If a line below contains the word "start", count it. Please give the total and nothing else.

+++ Collected material +++

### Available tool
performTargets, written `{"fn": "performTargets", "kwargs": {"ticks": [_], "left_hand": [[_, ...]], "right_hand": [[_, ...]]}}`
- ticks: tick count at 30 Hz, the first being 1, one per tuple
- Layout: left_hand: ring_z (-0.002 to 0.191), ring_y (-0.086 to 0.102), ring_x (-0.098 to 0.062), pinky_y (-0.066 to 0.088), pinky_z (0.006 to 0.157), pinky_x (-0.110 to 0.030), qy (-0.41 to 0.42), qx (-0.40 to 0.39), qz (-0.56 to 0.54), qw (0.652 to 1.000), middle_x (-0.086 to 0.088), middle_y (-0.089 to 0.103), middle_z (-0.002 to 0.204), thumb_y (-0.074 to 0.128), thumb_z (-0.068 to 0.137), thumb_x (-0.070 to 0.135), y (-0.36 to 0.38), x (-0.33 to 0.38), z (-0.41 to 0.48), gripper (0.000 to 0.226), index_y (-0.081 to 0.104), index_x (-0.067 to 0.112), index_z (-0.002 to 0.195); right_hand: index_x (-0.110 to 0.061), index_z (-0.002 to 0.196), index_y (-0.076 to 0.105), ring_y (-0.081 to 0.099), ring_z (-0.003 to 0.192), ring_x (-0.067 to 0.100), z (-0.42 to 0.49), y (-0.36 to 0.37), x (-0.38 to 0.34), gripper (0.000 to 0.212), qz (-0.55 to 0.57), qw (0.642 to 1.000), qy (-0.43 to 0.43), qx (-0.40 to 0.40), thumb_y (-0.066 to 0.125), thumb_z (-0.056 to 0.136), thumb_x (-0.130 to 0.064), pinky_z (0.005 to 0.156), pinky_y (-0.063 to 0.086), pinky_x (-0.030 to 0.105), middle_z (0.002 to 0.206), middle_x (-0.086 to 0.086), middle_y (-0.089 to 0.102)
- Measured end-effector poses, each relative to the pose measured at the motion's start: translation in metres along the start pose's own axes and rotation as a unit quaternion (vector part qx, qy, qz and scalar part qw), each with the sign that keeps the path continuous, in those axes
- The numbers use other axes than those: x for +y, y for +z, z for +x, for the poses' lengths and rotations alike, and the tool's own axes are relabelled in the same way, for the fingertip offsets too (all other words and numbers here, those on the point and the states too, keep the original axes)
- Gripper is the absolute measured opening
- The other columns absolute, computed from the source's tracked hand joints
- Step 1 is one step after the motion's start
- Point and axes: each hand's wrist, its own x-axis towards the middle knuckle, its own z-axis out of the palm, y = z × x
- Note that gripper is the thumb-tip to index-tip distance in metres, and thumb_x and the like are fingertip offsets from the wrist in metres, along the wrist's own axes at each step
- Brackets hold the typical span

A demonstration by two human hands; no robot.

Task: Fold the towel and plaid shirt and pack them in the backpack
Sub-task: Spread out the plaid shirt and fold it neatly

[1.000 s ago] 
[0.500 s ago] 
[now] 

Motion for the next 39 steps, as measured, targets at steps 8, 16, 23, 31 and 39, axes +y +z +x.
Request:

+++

■ Expected answer ■
2